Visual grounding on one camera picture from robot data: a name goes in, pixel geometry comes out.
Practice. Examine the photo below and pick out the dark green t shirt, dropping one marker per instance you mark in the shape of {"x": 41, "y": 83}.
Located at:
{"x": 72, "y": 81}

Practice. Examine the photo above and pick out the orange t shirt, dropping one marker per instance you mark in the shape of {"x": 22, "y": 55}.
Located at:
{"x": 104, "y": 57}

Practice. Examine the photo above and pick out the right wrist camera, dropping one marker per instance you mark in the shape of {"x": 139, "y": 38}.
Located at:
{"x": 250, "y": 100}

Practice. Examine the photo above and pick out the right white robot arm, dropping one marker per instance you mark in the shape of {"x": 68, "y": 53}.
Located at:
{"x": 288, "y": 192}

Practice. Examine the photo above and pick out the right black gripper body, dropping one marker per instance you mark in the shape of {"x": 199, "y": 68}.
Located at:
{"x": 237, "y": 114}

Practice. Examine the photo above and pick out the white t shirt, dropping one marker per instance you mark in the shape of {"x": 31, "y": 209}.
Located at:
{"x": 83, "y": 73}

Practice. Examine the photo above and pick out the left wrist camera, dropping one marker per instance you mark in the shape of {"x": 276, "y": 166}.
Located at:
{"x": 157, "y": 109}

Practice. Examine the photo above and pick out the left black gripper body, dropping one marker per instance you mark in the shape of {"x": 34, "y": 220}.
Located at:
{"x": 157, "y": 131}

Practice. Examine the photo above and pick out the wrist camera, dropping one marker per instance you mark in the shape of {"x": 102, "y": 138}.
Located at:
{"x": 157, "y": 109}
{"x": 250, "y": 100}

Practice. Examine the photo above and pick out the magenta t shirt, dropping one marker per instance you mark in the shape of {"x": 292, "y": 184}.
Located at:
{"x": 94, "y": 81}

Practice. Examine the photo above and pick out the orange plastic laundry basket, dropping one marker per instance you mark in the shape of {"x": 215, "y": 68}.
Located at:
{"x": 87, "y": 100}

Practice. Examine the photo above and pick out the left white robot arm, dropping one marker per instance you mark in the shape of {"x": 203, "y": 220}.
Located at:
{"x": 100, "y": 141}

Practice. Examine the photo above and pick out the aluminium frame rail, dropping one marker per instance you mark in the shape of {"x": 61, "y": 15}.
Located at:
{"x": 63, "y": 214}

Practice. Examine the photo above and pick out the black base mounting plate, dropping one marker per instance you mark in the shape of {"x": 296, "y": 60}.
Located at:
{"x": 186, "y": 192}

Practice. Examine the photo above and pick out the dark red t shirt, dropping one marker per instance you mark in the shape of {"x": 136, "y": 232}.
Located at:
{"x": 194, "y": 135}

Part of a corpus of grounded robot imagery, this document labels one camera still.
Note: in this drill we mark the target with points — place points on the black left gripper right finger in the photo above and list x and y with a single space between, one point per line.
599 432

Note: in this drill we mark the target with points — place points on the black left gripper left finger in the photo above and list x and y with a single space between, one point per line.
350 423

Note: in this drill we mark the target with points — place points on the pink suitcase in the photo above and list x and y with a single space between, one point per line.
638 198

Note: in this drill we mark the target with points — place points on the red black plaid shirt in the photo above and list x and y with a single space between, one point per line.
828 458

◆ WORK REQUEST
Your task is to copy every line in the entries that holds the string "robot".

◆ TASK RESPONSE
Visual grounding on one camera picture from robot data: a name goes in, pixel geometry comes out.
Practice. Examine the photo above and pick out the right white robot arm, dropping one marker per instance you mark in the shape of {"x": 68, "y": 53}.
Practice. Examine the photo above and pick out the left white robot arm, dropping one marker per instance you mark in the shape of {"x": 203, "y": 220}.
Part of a corpus of grounded robot imagery, this document labels one camera still.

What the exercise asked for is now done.